Una pérdida sensible, reflexionó el Doctor, dejando caer el cable sobre el escritorio.
Abáscal siempre había sido muy eficiente, pero su intervención, obligada, en ese caso,
lo había condenado irremisiblemente. La orden recibida de arriba había sido inapelable:
no dejar rastros, ni nexos delatores. Aunque, desde luego, resultaba imposible extirpar
todos, absolutamente todos, los nexos. Él, el Doctor, era, en última instancia, otro de
ellos.

A continuación, el Doctor recogió el voluminoso sobre de papel manila que su


secretaria le había entregado junto con el cable. El matasellos era de Nueva York, el
membrete era el de la firma que servía de fachada a la organización. Habitualmente, la
llegada de uno de esos sobres marcaba el comienzo de otra operación. El código para
descifrar las instrucciones descansaba en el fondo de su caja fuerte.

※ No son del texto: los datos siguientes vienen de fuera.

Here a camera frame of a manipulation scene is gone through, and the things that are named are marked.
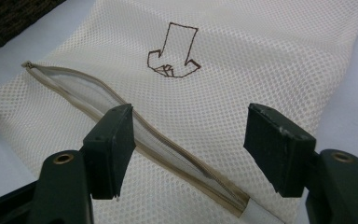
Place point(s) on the white mesh laundry bag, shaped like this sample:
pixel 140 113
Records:
pixel 214 102

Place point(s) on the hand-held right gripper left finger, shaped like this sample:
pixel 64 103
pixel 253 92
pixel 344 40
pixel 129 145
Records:
pixel 108 152

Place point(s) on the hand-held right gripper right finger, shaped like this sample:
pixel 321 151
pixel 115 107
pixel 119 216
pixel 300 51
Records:
pixel 276 149

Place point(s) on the brown wicker basket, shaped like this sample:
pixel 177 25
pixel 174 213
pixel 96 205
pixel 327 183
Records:
pixel 6 21

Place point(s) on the light blue table mat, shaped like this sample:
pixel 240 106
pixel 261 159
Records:
pixel 3 161

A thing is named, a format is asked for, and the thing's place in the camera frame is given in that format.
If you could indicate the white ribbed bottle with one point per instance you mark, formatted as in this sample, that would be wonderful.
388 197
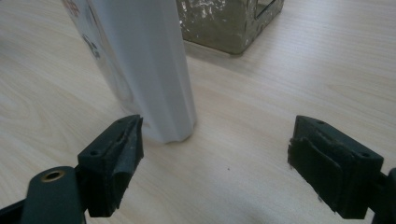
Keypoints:
149 62

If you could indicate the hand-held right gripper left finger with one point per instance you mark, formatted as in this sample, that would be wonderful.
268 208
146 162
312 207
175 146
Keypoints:
109 161

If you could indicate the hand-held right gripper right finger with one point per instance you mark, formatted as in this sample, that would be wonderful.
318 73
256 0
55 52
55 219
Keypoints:
336 168

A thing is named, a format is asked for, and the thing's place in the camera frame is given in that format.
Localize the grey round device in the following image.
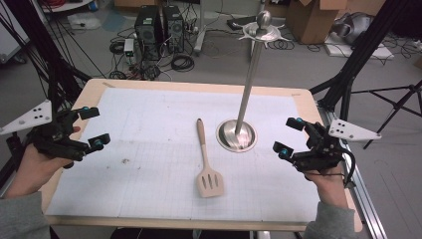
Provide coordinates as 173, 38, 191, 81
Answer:
331, 12, 375, 45

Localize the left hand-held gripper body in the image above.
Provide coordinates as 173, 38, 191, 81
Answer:
0, 99, 91, 162

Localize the black metal frame stand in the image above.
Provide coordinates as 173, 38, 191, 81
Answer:
0, 0, 92, 114
309, 0, 414, 114

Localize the brown wooden panel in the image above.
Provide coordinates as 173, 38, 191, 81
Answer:
113, 0, 157, 8

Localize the flat black device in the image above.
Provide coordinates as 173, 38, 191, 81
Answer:
226, 14, 257, 32

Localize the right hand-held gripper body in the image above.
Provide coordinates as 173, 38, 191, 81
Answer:
292, 118, 382, 173

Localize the small white power supply box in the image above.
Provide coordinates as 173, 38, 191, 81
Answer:
122, 38, 135, 58

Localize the black tripod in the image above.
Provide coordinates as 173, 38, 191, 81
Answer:
350, 79, 422, 150

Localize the clear plastic bag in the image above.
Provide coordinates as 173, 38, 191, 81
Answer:
67, 12, 103, 31

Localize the coiled black cable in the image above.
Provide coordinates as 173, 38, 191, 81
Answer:
170, 53, 196, 73

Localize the grey metal stand leg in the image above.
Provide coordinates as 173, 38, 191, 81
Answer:
193, 0, 209, 55

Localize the black computer tower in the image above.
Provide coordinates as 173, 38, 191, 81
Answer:
161, 4, 185, 54
133, 5, 164, 63

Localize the person's right hand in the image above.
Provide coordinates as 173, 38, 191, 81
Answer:
303, 163, 350, 210

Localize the person's left hand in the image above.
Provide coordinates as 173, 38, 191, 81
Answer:
6, 143, 75, 200

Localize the white floor board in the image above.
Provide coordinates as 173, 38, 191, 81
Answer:
322, 32, 396, 62

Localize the brown cardboard box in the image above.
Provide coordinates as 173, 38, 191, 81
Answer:
286, 0, 350, 45

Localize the metal utensil stand with hooks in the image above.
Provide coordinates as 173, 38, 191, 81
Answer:
215, 10, 292, 154

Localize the aluminium rail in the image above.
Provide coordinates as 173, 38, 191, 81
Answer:
317, 105, 388, 239

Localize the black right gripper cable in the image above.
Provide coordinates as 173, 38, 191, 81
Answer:
337, 147, 357, 189

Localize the white grid paper mat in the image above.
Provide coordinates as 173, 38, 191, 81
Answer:
44, 87, 321, 223

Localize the beige slotted spatula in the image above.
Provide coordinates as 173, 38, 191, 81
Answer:
195, 118, 225, 199

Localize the white round table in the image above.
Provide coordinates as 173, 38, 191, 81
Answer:
39, 0, 95, 14

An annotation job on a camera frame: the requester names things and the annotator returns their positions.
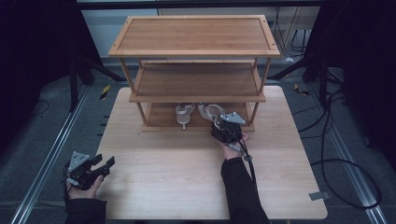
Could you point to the wooden three-tier shelf rack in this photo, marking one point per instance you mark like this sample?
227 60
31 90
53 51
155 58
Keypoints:
196 34

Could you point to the grey tape piece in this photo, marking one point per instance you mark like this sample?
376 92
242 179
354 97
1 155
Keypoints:
319 196

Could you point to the small white object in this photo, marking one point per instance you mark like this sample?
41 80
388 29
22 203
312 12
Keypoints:
289 59

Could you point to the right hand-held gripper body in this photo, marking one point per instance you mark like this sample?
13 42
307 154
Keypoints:
229 129

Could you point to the clear glass cup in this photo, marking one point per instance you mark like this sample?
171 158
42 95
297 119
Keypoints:
184 116

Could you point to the yellow black striped tape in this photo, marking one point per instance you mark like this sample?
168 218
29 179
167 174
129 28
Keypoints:
301 90
105 92

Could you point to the black metal stand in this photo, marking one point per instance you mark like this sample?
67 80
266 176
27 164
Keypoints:
84 71
322 74

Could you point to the person's right hand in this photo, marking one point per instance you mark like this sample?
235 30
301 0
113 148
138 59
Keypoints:
231 152

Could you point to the metal floor rail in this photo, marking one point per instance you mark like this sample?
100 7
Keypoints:
351 161
46 161

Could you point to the person's left hand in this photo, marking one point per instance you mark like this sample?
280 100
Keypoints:
84 193

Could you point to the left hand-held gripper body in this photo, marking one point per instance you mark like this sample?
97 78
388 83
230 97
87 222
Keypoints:
79 169

El Doctor metió la punta del cortapapeles debajo de la solapa del sobre. La hoja se
deslizó hasta tropezar, brevemente, con un obstáculo. La inercia determinó que siguiera
avanzando. El Doctor comprendió que para descifrar el mensaje no necesitaría ayuda. Y
le sorprendió descubrir que en ese trance no pensaba en su mujer y sus hijos, sino en
Abáscal y en su culto por el orden jerárquico de las armas. Luego, la carga explosiva,
activada por el tirón del cortapapeles sobre el hilo del detonador, transformó todo ese
piso del edificio en un campo de escombros.